La lutte pour les droits miniers de la société australienne AVZ en RDC autour du gisement de lithium de Manono s’intensifie, mêlant arbitrage international et calculs géopolitiques. Si la récente décision de la Cour internationale d’arbitrage de la Chambre de commerce internationale (CCI) apporte un répit temporaire à AVZ, les risques juridiques multiples et les interrogations sur la conformité assombrissent toujours ses perspectives.
L’effet à double tranchant de la décision arbitrale
Selon un communiqué du 14 mars, la CCI a condamné la société publique congolaise Cominière à verser 39,1 millions d’euros à AVZ pour manquement respect de sentence d’arbitrage. Toutefois, bien que le cour ait ordonné à Cominière de suspendre l’exploitation de la zone contestée, il n’a pas reconnu explicitement la pleine propriété d’AVZ sur le lithium de Manono. Des experts juridiques soulignent qu’il s’agit d’une décision procédurale, évitant le cœur du débat sur la titularité des droits miniers.

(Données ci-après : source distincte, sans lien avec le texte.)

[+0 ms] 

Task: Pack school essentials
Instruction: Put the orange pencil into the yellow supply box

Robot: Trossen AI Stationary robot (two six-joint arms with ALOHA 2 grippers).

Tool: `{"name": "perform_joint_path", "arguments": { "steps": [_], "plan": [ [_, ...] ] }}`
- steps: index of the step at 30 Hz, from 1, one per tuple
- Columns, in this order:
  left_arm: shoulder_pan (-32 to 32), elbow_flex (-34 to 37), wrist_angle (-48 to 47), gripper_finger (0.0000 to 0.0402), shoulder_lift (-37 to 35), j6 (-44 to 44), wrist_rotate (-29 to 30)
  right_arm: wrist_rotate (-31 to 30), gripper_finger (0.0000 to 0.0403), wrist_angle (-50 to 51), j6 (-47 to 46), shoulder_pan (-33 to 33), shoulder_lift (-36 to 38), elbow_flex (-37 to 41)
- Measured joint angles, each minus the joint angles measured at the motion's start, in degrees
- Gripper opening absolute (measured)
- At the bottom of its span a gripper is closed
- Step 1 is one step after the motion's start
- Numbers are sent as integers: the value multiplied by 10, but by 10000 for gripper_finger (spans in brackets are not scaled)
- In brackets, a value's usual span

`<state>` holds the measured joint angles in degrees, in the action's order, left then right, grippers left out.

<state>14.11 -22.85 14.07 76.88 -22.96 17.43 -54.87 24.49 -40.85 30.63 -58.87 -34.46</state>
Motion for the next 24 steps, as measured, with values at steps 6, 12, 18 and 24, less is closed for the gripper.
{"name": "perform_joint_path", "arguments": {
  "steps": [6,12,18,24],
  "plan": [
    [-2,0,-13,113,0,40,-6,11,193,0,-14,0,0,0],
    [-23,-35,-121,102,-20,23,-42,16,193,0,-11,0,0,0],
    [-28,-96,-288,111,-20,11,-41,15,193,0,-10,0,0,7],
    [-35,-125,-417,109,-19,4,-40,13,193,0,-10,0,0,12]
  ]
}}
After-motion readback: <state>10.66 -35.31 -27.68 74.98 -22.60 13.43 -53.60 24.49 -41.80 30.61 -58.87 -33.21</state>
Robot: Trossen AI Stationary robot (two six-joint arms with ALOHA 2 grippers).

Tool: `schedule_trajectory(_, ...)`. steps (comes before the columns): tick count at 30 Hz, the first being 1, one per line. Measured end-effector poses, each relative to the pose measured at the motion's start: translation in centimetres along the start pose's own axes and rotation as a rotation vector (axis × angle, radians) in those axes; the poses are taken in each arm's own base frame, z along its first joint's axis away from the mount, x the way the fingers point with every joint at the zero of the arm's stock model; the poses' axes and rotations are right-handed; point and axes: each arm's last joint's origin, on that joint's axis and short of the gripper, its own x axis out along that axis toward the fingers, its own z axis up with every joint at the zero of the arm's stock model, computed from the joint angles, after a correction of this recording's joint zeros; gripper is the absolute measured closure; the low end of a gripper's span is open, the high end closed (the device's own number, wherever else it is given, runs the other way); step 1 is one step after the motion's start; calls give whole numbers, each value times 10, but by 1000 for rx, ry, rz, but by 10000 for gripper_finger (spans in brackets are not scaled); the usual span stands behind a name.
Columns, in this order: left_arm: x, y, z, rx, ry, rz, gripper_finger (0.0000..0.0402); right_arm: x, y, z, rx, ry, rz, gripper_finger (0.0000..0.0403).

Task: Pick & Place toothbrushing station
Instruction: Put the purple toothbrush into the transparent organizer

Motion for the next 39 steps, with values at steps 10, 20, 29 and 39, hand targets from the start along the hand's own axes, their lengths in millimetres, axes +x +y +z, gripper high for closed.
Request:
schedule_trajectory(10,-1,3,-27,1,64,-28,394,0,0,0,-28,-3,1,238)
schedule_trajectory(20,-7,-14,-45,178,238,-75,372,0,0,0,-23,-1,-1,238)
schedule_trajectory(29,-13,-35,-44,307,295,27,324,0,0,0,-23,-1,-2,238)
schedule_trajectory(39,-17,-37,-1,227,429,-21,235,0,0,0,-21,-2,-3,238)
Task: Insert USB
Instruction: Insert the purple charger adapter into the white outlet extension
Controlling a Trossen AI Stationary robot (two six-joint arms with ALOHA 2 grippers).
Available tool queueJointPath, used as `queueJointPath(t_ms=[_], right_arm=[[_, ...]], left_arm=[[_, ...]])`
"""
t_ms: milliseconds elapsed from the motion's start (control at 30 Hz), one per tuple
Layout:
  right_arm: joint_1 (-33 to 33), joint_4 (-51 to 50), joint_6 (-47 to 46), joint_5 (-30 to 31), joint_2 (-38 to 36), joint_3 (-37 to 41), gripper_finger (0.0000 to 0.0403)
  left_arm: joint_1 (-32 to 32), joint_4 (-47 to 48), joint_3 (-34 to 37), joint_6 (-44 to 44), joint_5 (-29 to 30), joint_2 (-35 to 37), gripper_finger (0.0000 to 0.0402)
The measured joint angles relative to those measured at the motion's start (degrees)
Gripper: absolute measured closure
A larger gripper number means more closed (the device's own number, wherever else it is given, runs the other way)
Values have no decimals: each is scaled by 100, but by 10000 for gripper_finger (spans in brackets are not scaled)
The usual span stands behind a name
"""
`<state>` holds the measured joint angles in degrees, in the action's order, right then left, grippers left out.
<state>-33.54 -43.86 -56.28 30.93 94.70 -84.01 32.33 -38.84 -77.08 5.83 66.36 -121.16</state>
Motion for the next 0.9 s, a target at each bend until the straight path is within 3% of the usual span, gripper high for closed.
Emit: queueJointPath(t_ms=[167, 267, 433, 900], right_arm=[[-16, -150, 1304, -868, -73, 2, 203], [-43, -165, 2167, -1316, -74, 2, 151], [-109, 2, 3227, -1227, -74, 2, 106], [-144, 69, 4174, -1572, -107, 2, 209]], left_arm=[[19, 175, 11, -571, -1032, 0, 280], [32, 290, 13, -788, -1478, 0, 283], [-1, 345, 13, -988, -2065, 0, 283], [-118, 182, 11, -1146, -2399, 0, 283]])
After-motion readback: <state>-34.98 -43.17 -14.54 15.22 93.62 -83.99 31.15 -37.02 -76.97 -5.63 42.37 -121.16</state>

Manœuvres capitalistiques dans un contexte géopolitique
Après un investissement stratégique de 20 millions de dollars de CATH, AVZ a accéléré son rapprochement avec des intérêts américains. La société affirme être en pourparlers avec des entités états-uniennes pour la cession partielle du projet de lithium de Manono. Cette démarche coïncide avec les discussions entre Kinshasa et Washington sur un programme « minerais contre la paix », visant à sécuriser l’accès aux métaux critiques en échange d’une stabilisation en RDC.
Les analystes estiment qu’AVZ tente de politiser le conflit commercial, utilisant le levier américain pour faire pression sur le gouvernement congolais.
Des risques juridiques persistants
Malgré sa victoire partielle à l’arbitrage, AVZ reste confronté à un enchevêtrement juridique complexe :
Arbitrages en cascade : Plusieurs procédures arbitrales internationales sont encore pendantes.
Soupçons de non-conformité : Selon des sources anonymes, Christian Lukusa, ancien avocat d’AVZ, aurait retiré 7 millions de dollars via des réseaux informels congolais entre juillet 2023 et février 2024. En fuite, il détiendrait des informations sensibles, potentiellement liées à du blanchiment d’argent ou à la corruption.
Enquêtes réglementaires : La police fédérale australienne, ayant perquisitionné les bureaux d’AVZ sans conclure, aurait découvert des irrégularités financières ayant précipité le délistage de la société.
L’incertitude persiste sur les droits miniers
Si AVZ invoque le Code minier congolais pour revendiquer ses droits, la réalité dépasse le cadre juridique :
Bien qu’AVZ accuse Kinshasa de « transfert illégal de droits miniers », la décision de la CCI ne remet pas en cause la légitimité de Zijin Mining.
Le ministère des Mines maintient sa position administrative de réévaluer l’attribution des permis. La compétition entre capitaux internationaux et entreprises chinoises s’exacerbe.
Pour les observateurs, ce cas est devenu un test pour les règles d’investissement minier en Afrique, opposant le principe du « premier occupant » à la souveraineté étatique sur les ressources, tout en reflétant la reconfiguration géopolitique des chaînes d’approvisionnement en minerais stratégiques. Avec la progression des arbitrages et l’implication croissante des capitaux américains, cette bataille de plusieurs milliards de dollars pourrait connaître des rebondissements imprévisibles.